Para Margarita y Juan Antonio

Myriam se retiró a vivir al valle del río Rabel con su hija Paula de nueve años. En el único colegio de la comarca no habría más de quince alumnos.
—¿Cuántos invitados vendrán a tu fiesta de cumpleaños?
—Quince —contestó Paula.
Aquel día preparó una merienda en la fresneda del río junto al puente gótico. Llevó una tarta de queso y las velas.
—Ese chico que te ha regalado la película de Harry Potter ¿Cómo se llama? —preguntó Myriam.
—Julieto.
—Es muy simpático contigo. Parece que le gustas —dijo Myriam al oído de Paula.

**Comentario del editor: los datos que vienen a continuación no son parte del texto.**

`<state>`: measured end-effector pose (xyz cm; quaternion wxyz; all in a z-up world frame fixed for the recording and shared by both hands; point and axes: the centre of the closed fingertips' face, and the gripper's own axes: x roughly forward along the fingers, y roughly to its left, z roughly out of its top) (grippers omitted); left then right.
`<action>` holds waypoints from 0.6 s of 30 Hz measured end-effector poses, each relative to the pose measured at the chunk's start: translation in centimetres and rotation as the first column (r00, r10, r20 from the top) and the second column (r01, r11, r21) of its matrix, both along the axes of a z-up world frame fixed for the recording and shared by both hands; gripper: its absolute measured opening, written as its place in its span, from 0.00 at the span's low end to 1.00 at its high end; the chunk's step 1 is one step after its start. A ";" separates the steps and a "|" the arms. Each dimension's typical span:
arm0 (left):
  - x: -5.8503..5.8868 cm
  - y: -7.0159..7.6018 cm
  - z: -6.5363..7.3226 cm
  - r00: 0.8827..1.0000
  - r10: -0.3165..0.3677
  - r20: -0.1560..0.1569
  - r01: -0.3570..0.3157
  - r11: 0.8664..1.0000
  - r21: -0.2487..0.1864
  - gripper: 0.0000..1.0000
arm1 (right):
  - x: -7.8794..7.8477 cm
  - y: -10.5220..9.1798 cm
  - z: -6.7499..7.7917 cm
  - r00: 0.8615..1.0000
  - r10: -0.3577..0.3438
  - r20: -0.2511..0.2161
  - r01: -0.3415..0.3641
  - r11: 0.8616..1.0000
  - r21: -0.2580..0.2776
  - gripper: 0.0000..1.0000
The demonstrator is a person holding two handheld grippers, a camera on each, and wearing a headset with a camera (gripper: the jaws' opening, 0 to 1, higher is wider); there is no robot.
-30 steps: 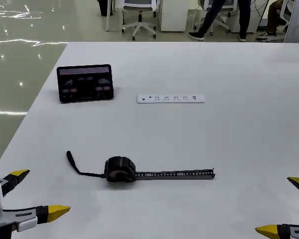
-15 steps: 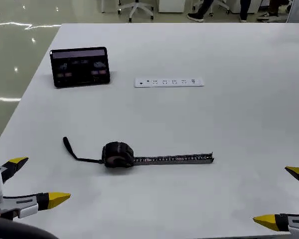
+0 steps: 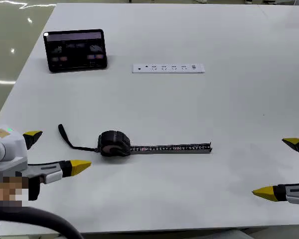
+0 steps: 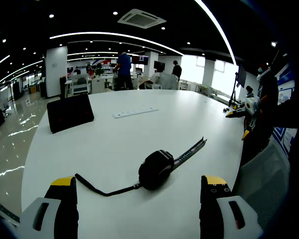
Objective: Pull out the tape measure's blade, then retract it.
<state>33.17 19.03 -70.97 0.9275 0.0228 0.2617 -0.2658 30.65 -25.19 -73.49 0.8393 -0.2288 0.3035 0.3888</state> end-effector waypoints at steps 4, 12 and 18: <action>1.2 -1.3 0.0 0.999 0.035 0.007 -0.035 0.999 0.006 1.00 | 1.0 1.0 0.7 0.998 0.067 -0.002 -0.067 0.998 -0.015 1.00; 2.1 -3.4 -1.3 0.995 0.102 -0.019 -0.101 0.995 0.022 1.00 | 2.9 2.5 0.1 0.979 0.200 -0.026 -0.201 0.976 -0.081 0.99; 2.6 -4.9 -2.5 0.986 0.167 -0.018 -0.166 0.985 0.049 1.00 | 4.3 4.5 -0.7 0.954 0.291 -0.072 -0.298 0.947 -0.119 0.97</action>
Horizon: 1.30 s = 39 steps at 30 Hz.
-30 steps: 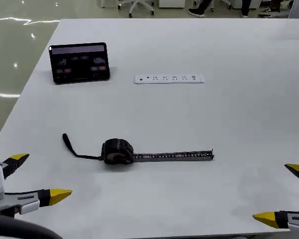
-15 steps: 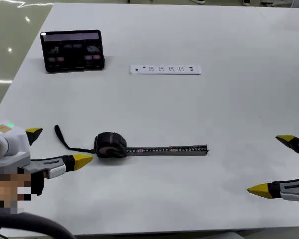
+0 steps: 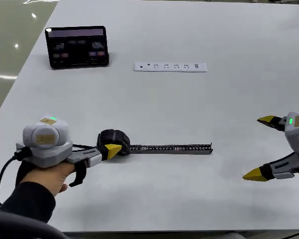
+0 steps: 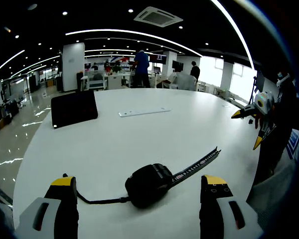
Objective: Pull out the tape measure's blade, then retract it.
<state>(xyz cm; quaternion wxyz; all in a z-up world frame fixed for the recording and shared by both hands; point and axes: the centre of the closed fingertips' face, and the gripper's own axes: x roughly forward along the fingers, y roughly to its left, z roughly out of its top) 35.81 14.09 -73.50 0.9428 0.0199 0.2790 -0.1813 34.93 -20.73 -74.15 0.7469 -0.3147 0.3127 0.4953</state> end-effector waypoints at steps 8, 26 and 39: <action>0.9 -0.6 -1.7 0.998 0.062 0.032 -0.062 0.998 0.024 1.00 | 1.8 2.3 -1.1 0.996 0.089 -0.023 -0.090 0.995 -0.051 0.97; 0.5 -2.5 -2.9 0.989 0.078 0.125 -0.084 0.996 0.042 1.00 | 4.3 5.5 -4.0 0.973 0.209 -0.102 -0.222 0.964 -0.146 0.89; 1.0 -1.8 -3.1 0.984 0.124 0.126 -0.125 0.992 0.005 1.00 | 4.3 5.4 -6.7 0.960 0.242 -0.144 -0.265 0.947 -0.180 0.65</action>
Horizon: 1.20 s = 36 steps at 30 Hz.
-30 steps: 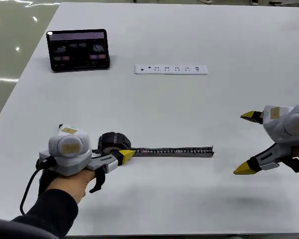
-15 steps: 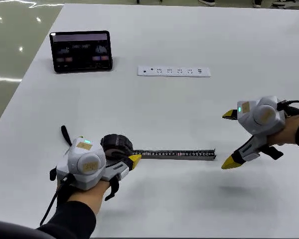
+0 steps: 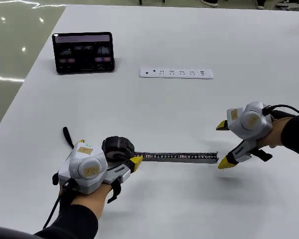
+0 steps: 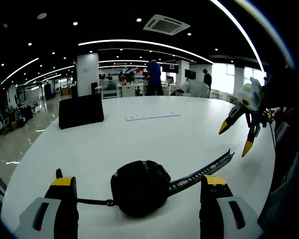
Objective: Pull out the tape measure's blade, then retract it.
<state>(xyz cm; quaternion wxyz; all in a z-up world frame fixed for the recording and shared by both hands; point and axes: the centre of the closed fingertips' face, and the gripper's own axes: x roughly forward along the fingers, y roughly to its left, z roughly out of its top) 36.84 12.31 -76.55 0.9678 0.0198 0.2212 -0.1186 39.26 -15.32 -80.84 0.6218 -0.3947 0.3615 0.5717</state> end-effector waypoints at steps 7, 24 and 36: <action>-0.1 -0.2 -0.1 1.000 -0.002 -0.002 0.002 1.000 -0.005 1.00 | -0.5 -0.2 -1.1 1.000 0.015 -0.025 -0.016 1.000 -0.027 0.49; -0.4 -0.1 -0.4 1.000 0.000 -0.018 0.000 1.000 -0.013 1.00 | -1.4 -0.1 -2.3 0.997 0.026 -0.077 -0.030 0.999 -0.043 0.19; -0.5 -0.1 -0.7 1.000 0.003 -0.022 -0.003 1.000 -0.018 0.99 | -1.5 0.1 -2.8 0.997 0.037 -0.075 -0.040 0.998 -0.042 0.12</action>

—No creo. Además está casado.
Myriam se rió interpretando que casado significaba novio. Después quiso saber quién era la afortunada.
—Su mujer es ésa, la del bañador azul. Se llama Romea. Es que ellos dos son los únicos niños que viven en Timbal, el pueblo donde está la farmacia. ¿Sabes cuál te digo? Como se divierten juntos, se han casado. Total, dicen que van a estar siempre juntos, se casen ahora o se casen a los veinte.
Al anochecer, vinieron los padres. Los invitados fueron desapareciendo. Querían bañarse más tiempo y jugar al waterpolo, pero nada, los adultos se los llevaban en coche. Con la última luz, sólo quedaron en el río Paula, Romea y Julieto. Se lanzaban una y otra vez desde el puente al agua.
—Nos tenemos que ir, hija.
—Déjame una vez más —pidió Paula.
—No, que tienes los labios morados y estás tiritando —replicó Myriam.
—Ellos también están tiritando.
—Ya, pero ellos... son... —dijo Myriam mirando como Romea y Julieto se salpicaban con una pistola de agua.
Mientras Paula se ponía la blusa y el vestido, Romea dijo:
—Julieto, ¿puedo lanzarme de cabeza cinco o seis veces más?
—Con una condición, que tú también me dejes a mí.
—Vale, no tenemos ninguna prisa —respondió Romea levantando los hombros.
“Tened cuidado, hoy no habrá luna”, pensó en decir Myriam.
Asomada a la ventana, Paula no ponía atención a la película de Harry Potter. Aún se oían las risas de sus amigos. Después de que Harry hiciera su primer vuelo en escoba, Paula cerró la cortina. Había visto las luces de las bicicletas de Romea y Julieto alejarse por el camino.